The variation of the selenium status of leukocytes was used as a tool to investigate the influence of selenium-containing glutathione peroxidases on the formation of 5-lipoxygenase metabolites in vitro and ex vivo. Selenium-deficient rat basophilic leukemia cells had < 1% of control glutathione peroxidase activity and 35% of control phospholipid hydroperoxide-glutathione peroxidase activity. Upon stimulation, these cells released an 8-fold amount of lipoxygenase metabolites compared to controls. No (5S)-hydroperoxyeicosatetraenoic acid was detectable in whole cells; however, it was found in homogenates of selenium-deficient cells. Addition of 0.25 microgram/ml selenium to selenium-deficient cells restored control phospholipid hydroperoxide-glutathione peroxidase activity within 8 h, whereas glutathione peroxidase activity needed 7 days. 12 h after resupplementation, selenium-deficient cells had 3% glutathione peroxidase and 100% phospholipid hydroperoxide-glutathione peroxidase activity compared to controls.
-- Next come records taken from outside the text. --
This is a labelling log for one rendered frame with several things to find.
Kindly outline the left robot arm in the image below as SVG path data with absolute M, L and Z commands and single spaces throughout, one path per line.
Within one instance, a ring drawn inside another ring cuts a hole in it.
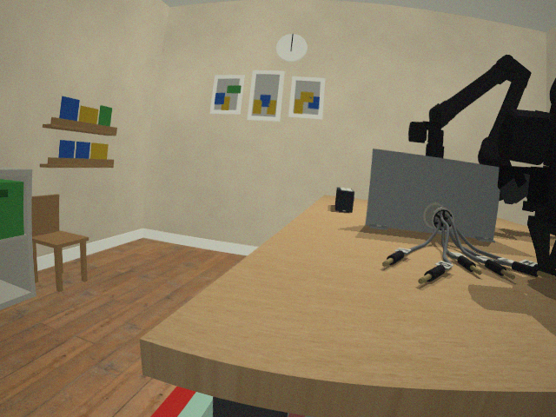
M 506 112 L 498 137 L 501 159 L 556 166 L 556 78 L 550 101 L 549 113 L 521 109 Z M 500 165 L 498 188 L 504 203 L 514 204 L 527 197 L 528 202 L 548 204 L 551 174 L 552 168 Z

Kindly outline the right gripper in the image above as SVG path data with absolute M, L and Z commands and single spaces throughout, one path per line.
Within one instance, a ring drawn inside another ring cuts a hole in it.
M 427 144 L 427 156 L 442 158 L 442 150 L 443 150 L 443 144 L 437 143 L 437 146 L 434 146 L 434 144 L 431 142 Z

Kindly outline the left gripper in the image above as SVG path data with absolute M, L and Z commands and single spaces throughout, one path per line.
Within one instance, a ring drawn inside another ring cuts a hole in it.
M 549 274 L 551 269 L 556 269 L 556 240 L 550 254 L 550 234 L 556 236 L 556 166 L 543 168 L 552 168 L 548 204 L 523 201 L 522 210 L 535 211 L 534 216 L 528 216 L 527 226 L 539 271 Z

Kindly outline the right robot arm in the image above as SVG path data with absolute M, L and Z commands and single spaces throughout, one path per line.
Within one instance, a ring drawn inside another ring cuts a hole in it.
M 486 137 L 481 143 L 478 161 L 479 164 L 489 166 L 512 166 L 509 160 L 501 159 L 499 155 L 498 137 L 500 126 L 505 120 L 506 112 L 509 109 L 518 108 L 531 74 L 531 71 L 513 59 L 512 56 L 504 55 L 485 74 L 451 98 L 432 107 L 429 110 L 429 122 L 410 122 L 408 141 L 425 143 L 427 140 L 428 143 L 432 142 L 434 146 L 437 146 L 437 143 L 443 144 L 444 130 L 441 129 L 468 105 L 483 96 L 498 83 L 502 84 L 503 81 L 507 80 L 511 82 L 510 87 L 489 134 L 489 136 L 492 136 Z
Resupplemented cells released control amounts of 5-lipoxygenase metabolites, indicating that restoration of phospholipid hydroperoxide-glutathione peroxidase activity is associated with a selenium-adequate leukotriene metabolism. Leukocytes that were isolated from selenium-deficient rats released a 7-fold amount of total lipoxygenase metabolites compared to cells from control animals. By injecting normally fed rats with 500 micrograms/kg selenium as Na2SeO3, leukocyte phospholipid hydroperoxide-glutathione peroxidase activity was raised 8-fold within 114 h compared to controls. Leukocytes from these animals produced significantly less lipoxygenase metabolites than controls. These findings indicate that phospholipid hydroperoxide-glutathione peroxidase activity is primarily responsible for the reduction of 5-hydroperoxyeicosate-traenoic acid and therefore governs the actual activity of leukocyte 5-lipoxygenase via regulating the tone of endogenous hydroperoxides.